创建全局执行环境的过程会稍有不同,因为它没有参数,所以不需要通过定义的活动对象来引用这些参数。但全局执行环境也需要一个作用域,而它的作用域链实际上只由一个对象--全局对象--组成。全局执行环境也会有变量实例化的过程,它的内部函数就是涉及大部分 JavaScript 代码的、常规的顶级函数声明。而且,在变量实例化过程中全局对象就是可变对象,这就是为什么全局性声明的函数是全局对象属性的原因。全局性声明的变量同样如此。
全局执行环境也会使用 this 对象来引用全局对象。
作用域链与 [[scope]]
调用函数时创建的执行环境会包含一个作用域链,这个作用域链是通过将该执行环境的活动(可变)对象添加到保存于所调用函数对象的 [[scope]] 属性中的作用域链前端而构成的。所以,理解函数对象内部的 [[scope]] 属性的定义过程是关键。
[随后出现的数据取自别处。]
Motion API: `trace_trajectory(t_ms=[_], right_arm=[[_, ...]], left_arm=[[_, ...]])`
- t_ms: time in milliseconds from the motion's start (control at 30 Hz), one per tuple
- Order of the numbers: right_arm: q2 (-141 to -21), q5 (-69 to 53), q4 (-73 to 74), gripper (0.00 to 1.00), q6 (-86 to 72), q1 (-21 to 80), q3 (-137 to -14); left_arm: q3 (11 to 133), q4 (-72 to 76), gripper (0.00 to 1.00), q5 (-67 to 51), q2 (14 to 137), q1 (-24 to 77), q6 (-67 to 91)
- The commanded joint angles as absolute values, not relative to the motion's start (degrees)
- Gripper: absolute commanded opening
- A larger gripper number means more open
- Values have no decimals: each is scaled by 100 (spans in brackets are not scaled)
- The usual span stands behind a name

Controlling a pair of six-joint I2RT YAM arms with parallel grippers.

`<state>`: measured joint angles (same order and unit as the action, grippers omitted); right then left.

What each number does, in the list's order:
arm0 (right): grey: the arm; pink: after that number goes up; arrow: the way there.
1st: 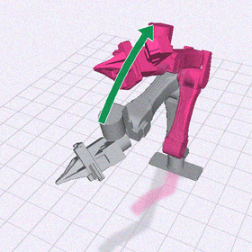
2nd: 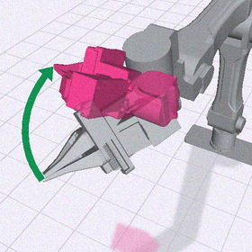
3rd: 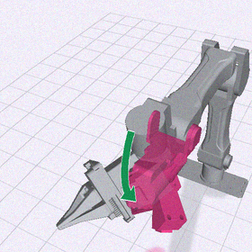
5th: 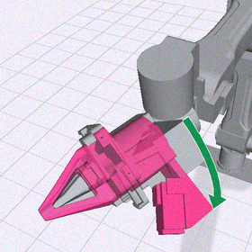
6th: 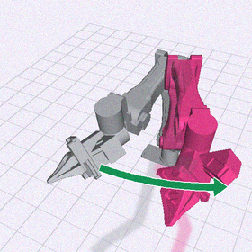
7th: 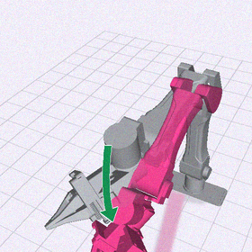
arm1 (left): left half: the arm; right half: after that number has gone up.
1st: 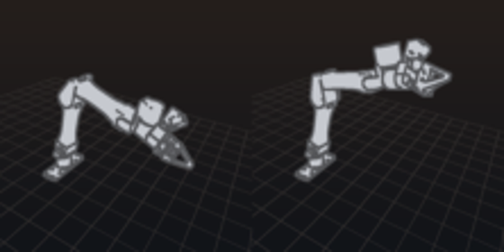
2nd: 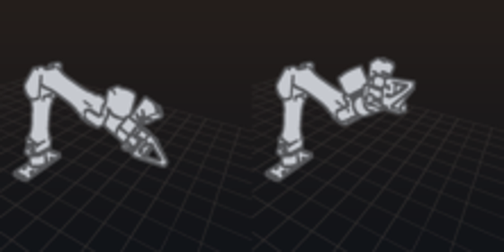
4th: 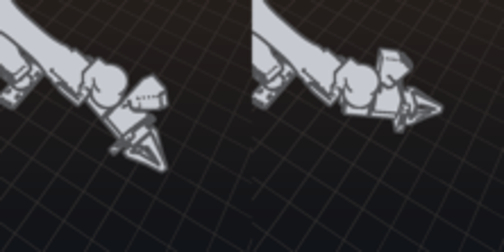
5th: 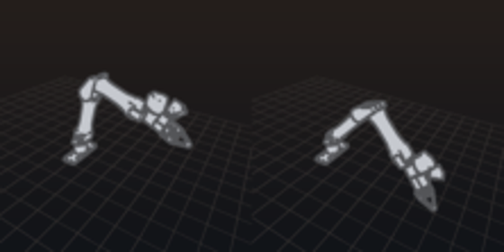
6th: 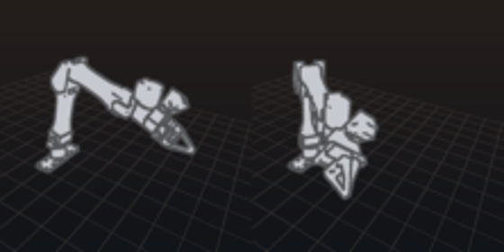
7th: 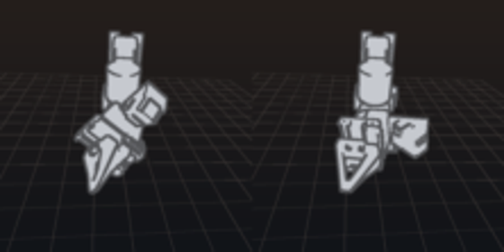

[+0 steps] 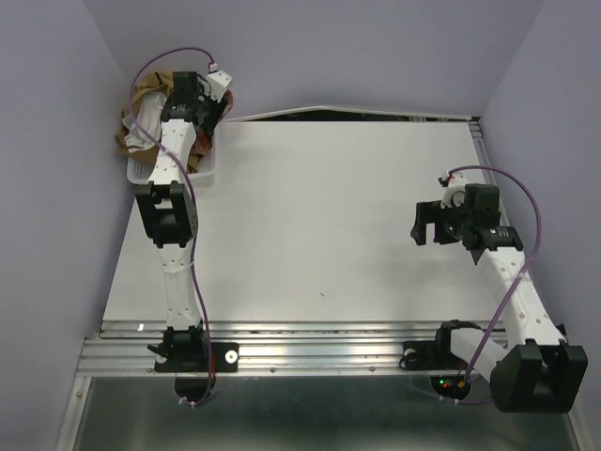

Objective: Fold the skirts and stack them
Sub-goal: Grab the skirt from the pile

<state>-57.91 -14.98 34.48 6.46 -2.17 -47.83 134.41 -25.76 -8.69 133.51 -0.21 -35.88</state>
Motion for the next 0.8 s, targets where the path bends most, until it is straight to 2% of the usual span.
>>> trace_trajectory(t_ms=[0,367,500,600,633,667,767], right_arm=[[-5836,-1512,3366,100,721,-237,-4939],[-5950,-1485,3375,100,721,-290,-4975],[-5976,-1477,3392,100,721,-290,-4975],[-5977,-1468,3375,100,721,-290,-4975],[-5968,-1476,3375,100,712,-290,-4975],[-5976,-1468,3366,100,712,-290,-4966],[-5977,-1494,3375,100,703,-290,-4975]], left_arm=[[13711,-2118,63,-791,13395,-149,-3560],[13816,-1582,65,-62,14009,-141,-3419],[13808,-1573,60,-62,14098,-202,-3261],[13746,-1573,46,-210,13984,-272,-3191],[13703,-1556,29,-298,13931,-281,-3138],[13676,-1469,1,-299,13791,-299,-3103],[13649,-1406,0,-438,13571,-290,-3015]])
在 ECMAScript 中,函数也是对象。函数对象在变量实例化期间会根据函数声明来创建,或者是在计算函数表达式或调用 Function 构造器时创建。
通过调用 Function 构造器创建的函数对象,其内部的 [[scope]] 属性引用的作用域链中始终只包含全局对象。
通过函数声明或函数表达式创建的函数对象,其内部的 [[scope]] 属性引用的则是创建它们的执行环境的作用域链。
在最简单的情况下,比如声明如下全局函数:-
function exampleFunction(formalParameter){
… // 函数体内的代码
}
- 当为创建全局执行环境而进行变量实例化时,会根据上面的函数声明创建相应的函数对象。因为全局执行环境的作用域链中只包含全局对象,所以它就给自己创建的、并以名为“exampleFunction”的属性引用的这个函数对象的内部 [[scope]] 属性,赋予了只包含全局对象的作用域链。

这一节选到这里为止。